Wednesday, December 02, 2015


Obscurity of the Day: Colonel Corn

Before A.E. Hayward settled down into his long-running comic strip Somebody's Stenog, which began in 1918, he popped up at several syndicates with good strips. Here we have Colonel Corn, which he produced for the New York Herald syndicate from October 24 1915 to November 3 1918.

Although mostly forgotten today, as you plainly can see above Hayward was one helluva cartoonist. I love his wispy, sketchy lines, full of fun and vigor, and his snappy dialogue is like listening to a jazzy song emanating from the printed page. Hayward had a habit of writing so many long dialogue balloons in his strips that he didn't have much room left for the drawings. But when the writing is of this caliber, who are we to complain?

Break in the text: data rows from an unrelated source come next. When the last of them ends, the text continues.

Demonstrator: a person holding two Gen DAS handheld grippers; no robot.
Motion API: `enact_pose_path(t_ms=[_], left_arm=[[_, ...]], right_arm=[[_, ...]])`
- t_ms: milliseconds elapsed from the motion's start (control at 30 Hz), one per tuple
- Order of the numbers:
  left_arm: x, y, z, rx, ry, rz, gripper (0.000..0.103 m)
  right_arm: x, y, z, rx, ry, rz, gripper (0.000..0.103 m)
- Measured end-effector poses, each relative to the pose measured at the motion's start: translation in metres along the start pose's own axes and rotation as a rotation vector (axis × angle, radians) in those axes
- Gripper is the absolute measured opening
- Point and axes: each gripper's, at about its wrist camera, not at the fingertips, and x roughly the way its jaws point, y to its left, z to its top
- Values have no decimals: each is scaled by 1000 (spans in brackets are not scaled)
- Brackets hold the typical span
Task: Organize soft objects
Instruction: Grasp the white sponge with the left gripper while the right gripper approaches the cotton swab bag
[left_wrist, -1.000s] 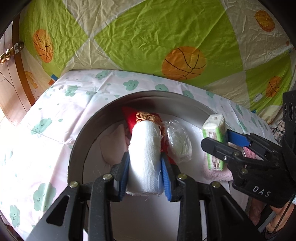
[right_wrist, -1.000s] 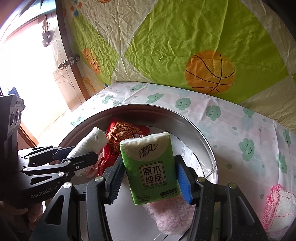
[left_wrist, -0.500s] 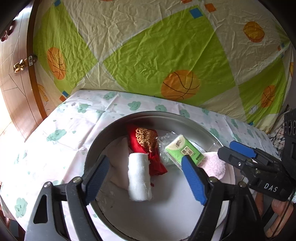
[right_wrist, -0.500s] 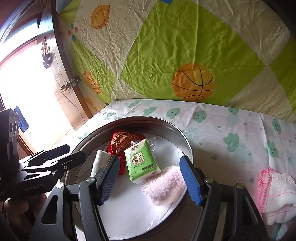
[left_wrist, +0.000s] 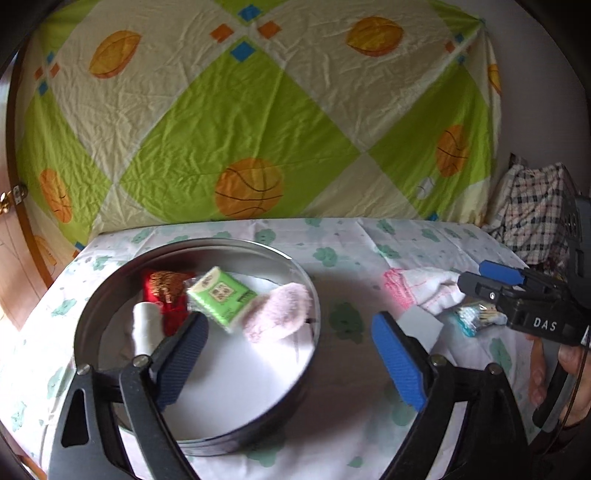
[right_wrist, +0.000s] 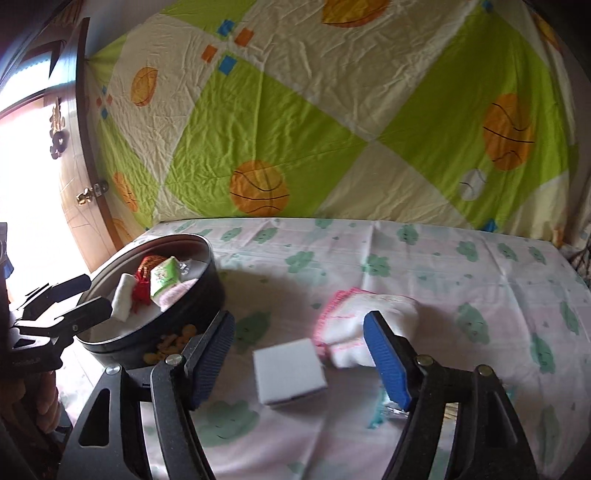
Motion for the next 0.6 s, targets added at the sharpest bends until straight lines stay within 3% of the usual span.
enact_pose_path(t_ms=[167,333,600], left_arm=[[14,-58,-8,98,40,-84,93],[47,-105,-18,169,140,-147,94],[92,-146,-25,239,239,-194,94]], right_arm=[[-18,-45,-14,60,0,-54,74],[-24,-73,-22,46,11,-121,74],[-28,-97,-29,21,20,-145,74]])
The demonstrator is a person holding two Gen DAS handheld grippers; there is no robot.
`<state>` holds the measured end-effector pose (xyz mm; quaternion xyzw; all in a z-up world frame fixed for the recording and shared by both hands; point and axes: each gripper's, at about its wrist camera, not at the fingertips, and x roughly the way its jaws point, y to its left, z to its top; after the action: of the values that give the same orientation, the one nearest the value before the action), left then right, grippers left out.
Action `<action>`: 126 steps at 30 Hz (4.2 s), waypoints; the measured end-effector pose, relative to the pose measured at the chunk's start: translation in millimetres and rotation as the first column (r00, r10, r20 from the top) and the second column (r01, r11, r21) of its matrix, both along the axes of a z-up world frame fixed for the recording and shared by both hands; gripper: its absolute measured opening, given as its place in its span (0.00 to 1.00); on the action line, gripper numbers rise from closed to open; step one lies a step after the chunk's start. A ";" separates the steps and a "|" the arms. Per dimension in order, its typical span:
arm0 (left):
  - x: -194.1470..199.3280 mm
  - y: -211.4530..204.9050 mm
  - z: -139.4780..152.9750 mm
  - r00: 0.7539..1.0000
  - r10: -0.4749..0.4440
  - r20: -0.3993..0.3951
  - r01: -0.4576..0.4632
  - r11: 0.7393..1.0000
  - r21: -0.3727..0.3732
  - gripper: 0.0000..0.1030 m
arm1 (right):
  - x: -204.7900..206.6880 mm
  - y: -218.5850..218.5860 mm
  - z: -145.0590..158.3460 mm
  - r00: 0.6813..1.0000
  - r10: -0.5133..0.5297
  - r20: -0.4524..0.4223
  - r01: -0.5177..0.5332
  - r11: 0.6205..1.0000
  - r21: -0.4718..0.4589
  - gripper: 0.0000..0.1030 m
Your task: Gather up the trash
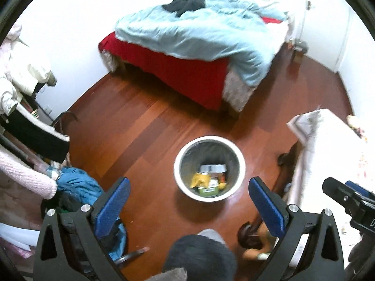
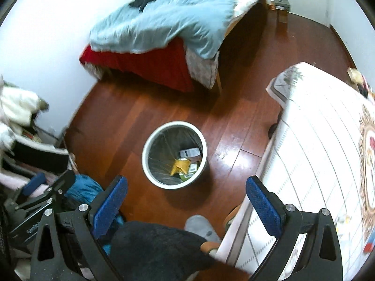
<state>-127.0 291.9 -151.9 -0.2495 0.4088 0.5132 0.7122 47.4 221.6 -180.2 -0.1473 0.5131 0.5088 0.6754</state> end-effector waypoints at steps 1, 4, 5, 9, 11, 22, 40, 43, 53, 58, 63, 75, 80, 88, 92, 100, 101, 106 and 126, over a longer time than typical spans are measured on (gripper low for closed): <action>7.2 -6.1 4.3 1.000 -0.015 0.004 0.015 1.000 0.005 1.00 | 8.1 -15.0 6.7 1.000 -0.029 -0.011 0.030 0.999 0.017 0.99; 44.1 -38.0 9.9 0.996 -0.087 0.022 0.087 0.996 0.008 1.00 | 37.8 -64.2 19.8 0.992 -0.124 -0.030 0.125 0.991 0.043 0.99; 58.1 -48.6 7.8 0.993 -0.114 0.026 0.114 0.993 0.000 1.00 | 50.6 -84.1 22.8 0.986 -0.163 -0.032 0.164 0.985 0.044 0.99; 121.8 -96.0 -13.7 0.970 -0.240 0.036 0.242 0.967 -0.078 1.00 | 102.8 -165.2 21.4 0.945 -0.328 -0.007 0.328 0.945 0.021 0.99; 156.3 -122.2 -29.3 0.952 -0.303 0.034 0.305 0.945 -0.119 1.00 | 133.5 -213.6 10.3 0.904 -0.428 0.002 0.428 0.904 -0.016 0.99; 317.5 -233.9 -136.4 0.845 -0.535 0.006 0.495 0.777 -0.390 0.99 | 263.8 -409.5 -82.4 0.652 -0.758 0.035 0.747 0.633 -0.206 0.99; 363.4 -245.5 -177.9 0.799 -0.599 -0.047 0.540 0.750 -0.381 0.40 | 300.2 -405.6 -154.7 0.722 -0.692 0.009 0.672 0.697 -0.250 0.54; 350.4 -240.7 -177.2 0.795 -0.605 -0.046 0.548 0.748 -0.374 0.40 | 276.5 -391.3 -155.1 0.770 -0.638 -0.013 0.612 0.743 -0.270 0.54; 345.2 -238.3 -175.1 0.779 -0.625 -0.053 0.568 0.739 -0.362 0.40 | 255.5 -358.9 -159.6 0.789 -0.611 0.061 0.596 0.738 -0.317 0.63; 344.3 -241.3 -174.3 0.778 -0.627 -0.045 0.576 0.740 -0.348 0.39 | 255.6 -354.6 -160.1 0.779 -0.619 0.095 0.615 0.728 -0.303 0.63; 338.9 -242.4 -172.3 0.774 -0.631 -0.048 0.582 0.739 -0.339 0.39 | 251.5 -355.6 -158.7 0.782 -0.601 0.165 0.620 0.719 -0.315 0.52; 325.9 -249.6 -121.5 0.767 -0.641 -0.031 0.619 0.751 -0.231 0.39 | 243.4 -365.7 -122.6 0.771 -0.625 0.124 0.636 0.742 -0.212 0.50; 309.2 -234.2 -71.2 0.775 -0.631 0.027 0.628 0.764 -0.149 0.39 | 230.6 -351.5 -78.0 0.784 -0.607 0.131 0.620 0.776 -0.115 0.50; 264.2 -168.2 14.3 0.806 -0.581 0.114 0.585 0.811 -0.003 0.39 | 198.4 -270.8 0.5 0.852 -0.507 0.132 0.506 0.862 0.041 0.50; 224.1 -114.2 35.9 0.838 -0.524 0.152 0.526 0.850 0.025 0.39 | 171.3 -207.9 26.3 0.900 -0.418 0.126 0.408 0.907 0.100 0.50; 123.3 8.6 6.7 0.933 -0.324 0.156 0.334 0.942 -0.036 0.39 | 97.7 -39.4 -2.5 0.981 -0.183 0.064 0.178 0.982 0.068 0.50; 110.6 26.6 -6.4 0.944 -0.294 0.151 0.306 0.950 -0.067 0.39 | 88.3 -17.7 -15.2 0.986 -0.155 0.053 0.152 0.987 0.051 0.50; 63.1 100.1 -78.0 0.976 -0.172 0.133 0.199 0.950 -0.239 0.39 | 43.1 81.3 -95.6 0.999 -0.041 -0.010 0.040 0.996 -0.075 0.50; 5.4 198.8 -235.7 0.999 0.028 0.024 -0.013 0.884 -0.468 0.91 | -7.9 224.4 -281.9 0.988 0.084 -0.131 -0.123 0.938 -0.324 1.00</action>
<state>-121.6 490.7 -387.6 -0.4256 0.5071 0.4034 0.6317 39.5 445.9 -462.1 -0.2556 0.6209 0.4579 0.5826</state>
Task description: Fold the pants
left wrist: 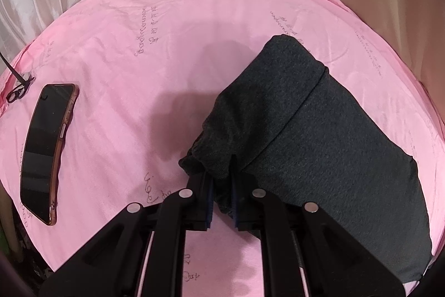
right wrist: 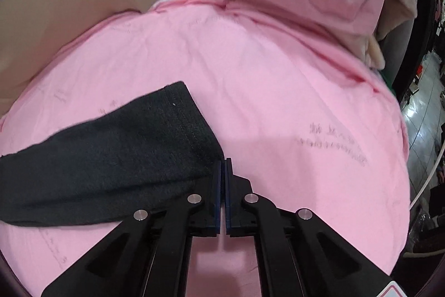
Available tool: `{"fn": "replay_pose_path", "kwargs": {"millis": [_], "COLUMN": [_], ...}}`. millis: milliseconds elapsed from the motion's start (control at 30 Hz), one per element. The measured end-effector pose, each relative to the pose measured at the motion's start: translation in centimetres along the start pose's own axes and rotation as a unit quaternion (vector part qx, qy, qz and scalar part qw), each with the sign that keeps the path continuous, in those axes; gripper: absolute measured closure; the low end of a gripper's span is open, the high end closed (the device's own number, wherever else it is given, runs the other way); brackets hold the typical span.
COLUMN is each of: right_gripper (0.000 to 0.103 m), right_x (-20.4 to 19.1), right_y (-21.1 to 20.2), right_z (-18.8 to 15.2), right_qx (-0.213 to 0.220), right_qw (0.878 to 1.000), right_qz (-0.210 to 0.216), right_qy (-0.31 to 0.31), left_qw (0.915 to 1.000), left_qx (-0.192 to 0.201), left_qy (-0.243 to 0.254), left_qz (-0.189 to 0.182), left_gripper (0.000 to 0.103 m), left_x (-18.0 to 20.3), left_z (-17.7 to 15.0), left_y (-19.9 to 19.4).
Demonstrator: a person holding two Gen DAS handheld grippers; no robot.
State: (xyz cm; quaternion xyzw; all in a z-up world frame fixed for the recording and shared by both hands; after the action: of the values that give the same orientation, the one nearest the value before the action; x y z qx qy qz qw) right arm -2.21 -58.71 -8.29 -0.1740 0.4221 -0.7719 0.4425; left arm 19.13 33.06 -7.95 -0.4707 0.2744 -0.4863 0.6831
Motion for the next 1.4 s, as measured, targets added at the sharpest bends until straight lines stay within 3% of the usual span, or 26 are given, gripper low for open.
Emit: {"fn": "replay_pose_path", "kwargs": {"millis": [133,200,300,367,400,467,500,533,600,667,733,867,1000,1100,1167,1233,1400], "right_gripper": [0.090,0.090,0.079,0.078,0.078,0.078,0.078,0.078,0.078,0.078,0.078,0.070,0.069,0.063,0.069,0.081,0.084], "right_x": [-0.7,-3.0,-7.0,-10.1,-11.9,-16.2,-18.4,-20.2,-24.8,-29.6,-35.5,-47.3,-57.6,-62.9,-65.0,-66.3,-66.8], "right_y": [-3.8,-5.6,-6.9,-6.8,-6.6,-5.4,-4.9,-4.5,-3.8,-3.6,-3.5,-3.3,-1.9,0.2,1.8,2.5,3.3], "right_z": [1.1,1.2,0.8,0.5,0.3,-0.5,-1.1,-1.7,-3.1,-4.6,-6.0,-8.4,-11.0,-11.4,-11.8,-11.1,-8.9], "right_qx": [0.056,0.066,0.069,0.062,0.057,0.044,0.037,0.031,0.015,0.000,-0.014,-0.034,-0.054,-0.060,-0.066,-0.031,-0.054], "right_qw": [0.998,0.998,0.995,0.993,0.992,0.987,0.985,0.982,0.973,0.962,0.947,0.915,0.889,0.884,0.881,0.882,0.900], "right_qz": [-0.027,-0.002,0.015,0.044,0.062,0.085,0.095,0.107,0.141,0.169,0.204,0.268,0.285,0.272,0.264,0.236,0.250], "right_qy": [0.004,-0.019,-0.067,-0.086,-0.095,-0.125,-0.143,-0.153,-0.181,-0.214,-0.246,-0.299,-0.355,-0.374,-0.387,-0.406,-0.354], "left_qw": [0.9999,0.9990,0.9939,0.9907,0.9863,0.9712,0.9643,0.9655,0.9745,0.9817,0.9859,0.9874,0.9835,0.9819,0.9827,0.9829,0.9838], "left_qx": [0.013,0.045,0.108,0.135,0.159,0.206,0.220,0.204,0.170,0.156,0.153,0.111,0.033,0.038,0.047,0.055,0.070], "left_qy": [0.004,-0.005,-0.018,-0.015,-0.003,0.008,0.014,0.014,-0.012,-0.005,0.033,0.107,0.140,0.162,0.166,0.167,0.164], "left_qz": [-0.002,-0.007,-0.013,0.012,0.043,0.119,0.146,0.162,0.146,0.109,0.059,-0.037,-0.111,-0.091,-0.067,-0.057,-0.023], "left_gripper": [0.092,0.091,0.088,0.087,0.087,0.088,0.083,0.073,0.074,0.076,0.075,0.073,0.073,0.073,0.073,0.073,0.071], "left_x": [0.0,-0.2,-0.2,0.3,0.9,1.1,1.1,0.8,-0.1,0.8,3.7,10.6,15.1,15.6,15.1,14.8,14.4], "left_z": [-0.1,-0.2,0.0,0.4,0.9,1.8,2.4,3.1,3.5,3.3,2.4,-0.1,-3.3,-3.8,-3.3,-2.4,-0.7], "left_y": [-0.9,-2.8,-7.0,-8.7,-9.9,-11.6,-11.9,-11.1,-9.6,-9.0,-9.0,-7.0,-2.5,-0.4,0.8,1.8,2.5]}}
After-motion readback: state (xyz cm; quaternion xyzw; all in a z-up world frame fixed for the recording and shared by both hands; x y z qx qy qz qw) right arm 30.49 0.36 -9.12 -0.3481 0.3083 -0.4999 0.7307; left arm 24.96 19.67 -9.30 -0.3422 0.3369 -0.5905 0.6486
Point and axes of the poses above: each gripper's, at about its wrist camera, not at the fingertips, and y roughly the way its jaws point, x to its right, z to its top, the point moved 7 cm from there along y, roughly the way its jaws point, and after that the axes turned 3 degrees about y, right-handed, at the moved point
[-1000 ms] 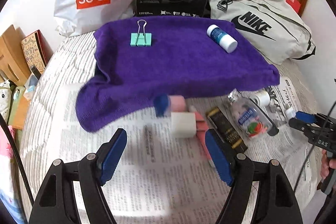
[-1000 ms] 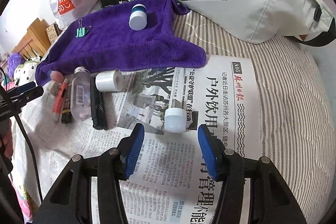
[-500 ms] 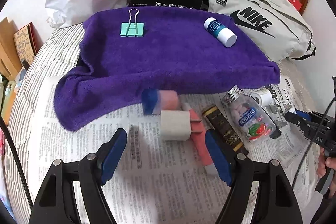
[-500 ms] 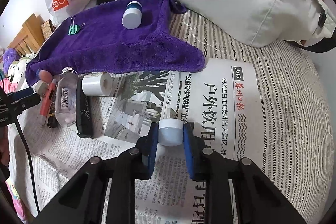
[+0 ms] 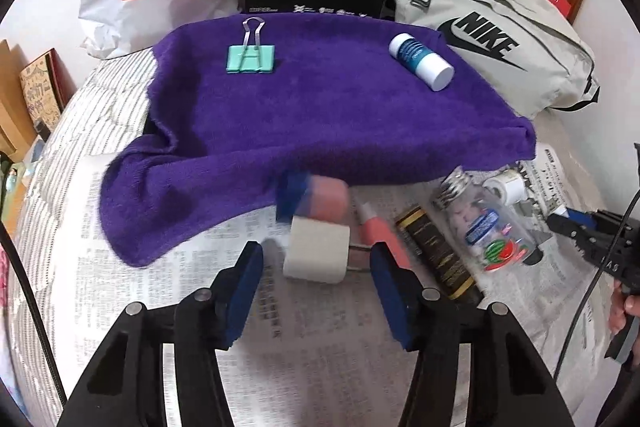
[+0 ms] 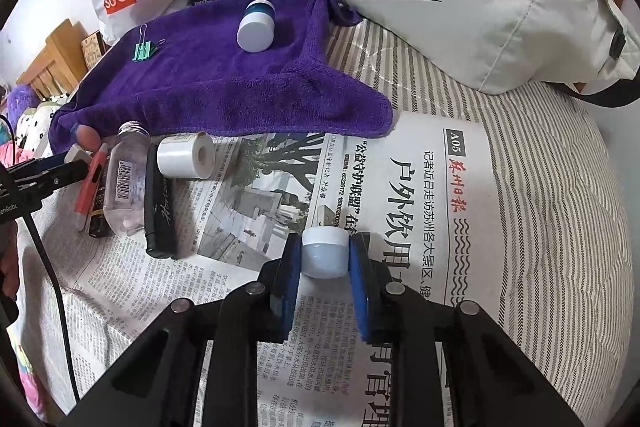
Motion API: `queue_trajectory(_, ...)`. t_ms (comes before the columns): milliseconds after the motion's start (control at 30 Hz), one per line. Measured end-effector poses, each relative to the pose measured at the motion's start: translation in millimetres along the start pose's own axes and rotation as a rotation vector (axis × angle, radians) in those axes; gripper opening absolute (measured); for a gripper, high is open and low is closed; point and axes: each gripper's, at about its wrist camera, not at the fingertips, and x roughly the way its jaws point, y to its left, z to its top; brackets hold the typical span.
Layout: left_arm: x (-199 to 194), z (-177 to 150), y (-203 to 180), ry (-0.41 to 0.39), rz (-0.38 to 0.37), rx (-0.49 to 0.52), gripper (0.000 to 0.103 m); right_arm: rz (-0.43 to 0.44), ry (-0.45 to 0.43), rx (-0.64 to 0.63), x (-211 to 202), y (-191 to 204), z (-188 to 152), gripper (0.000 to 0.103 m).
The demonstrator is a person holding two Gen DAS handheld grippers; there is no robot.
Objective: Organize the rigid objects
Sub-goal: 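Grasp the white plug adapter with the left gripper while the right grasps the small white cap, then carry the plug adapter and white cap onto the towel with both grippers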
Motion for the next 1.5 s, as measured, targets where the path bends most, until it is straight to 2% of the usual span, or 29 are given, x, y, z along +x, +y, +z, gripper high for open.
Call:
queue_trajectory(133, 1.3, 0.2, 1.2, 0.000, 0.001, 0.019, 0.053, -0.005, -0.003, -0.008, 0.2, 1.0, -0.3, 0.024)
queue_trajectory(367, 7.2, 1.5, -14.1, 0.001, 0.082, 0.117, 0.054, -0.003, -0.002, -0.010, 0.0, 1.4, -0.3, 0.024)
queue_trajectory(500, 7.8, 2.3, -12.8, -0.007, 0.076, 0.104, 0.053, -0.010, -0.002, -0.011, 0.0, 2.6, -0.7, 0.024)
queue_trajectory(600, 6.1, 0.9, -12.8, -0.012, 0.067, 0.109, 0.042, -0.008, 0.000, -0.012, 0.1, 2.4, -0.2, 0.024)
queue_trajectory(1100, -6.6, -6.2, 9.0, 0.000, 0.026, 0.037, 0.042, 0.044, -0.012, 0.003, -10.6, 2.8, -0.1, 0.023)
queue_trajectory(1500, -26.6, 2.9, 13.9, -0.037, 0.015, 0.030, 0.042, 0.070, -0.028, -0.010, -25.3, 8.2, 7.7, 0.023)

The late Cole Johnson was probably Hayward's biggest fan, and definitely the most knowledgeable about him, so I greatly regret that I never twisted his arm long and hard enough to have him write an appreciation of this great cartoonist.


Hello Allan-
Yes, Cole was quite a fan, In fact he had acquired a rare photo of Mr. Hayward which still hangs on my wall. Alfred E. Hayward was an accomplished artist in several mediums, as a painter he won the Dana watercolor award and as a cartoonist, in addition to his print career, he taught caricature at the Pennsylvania Academy of fine arts. Cole searched for any of his paintings, but outside of a terribly indistinct newspaper photo, never could find one, maybe they no longer exist. Tempus fugit.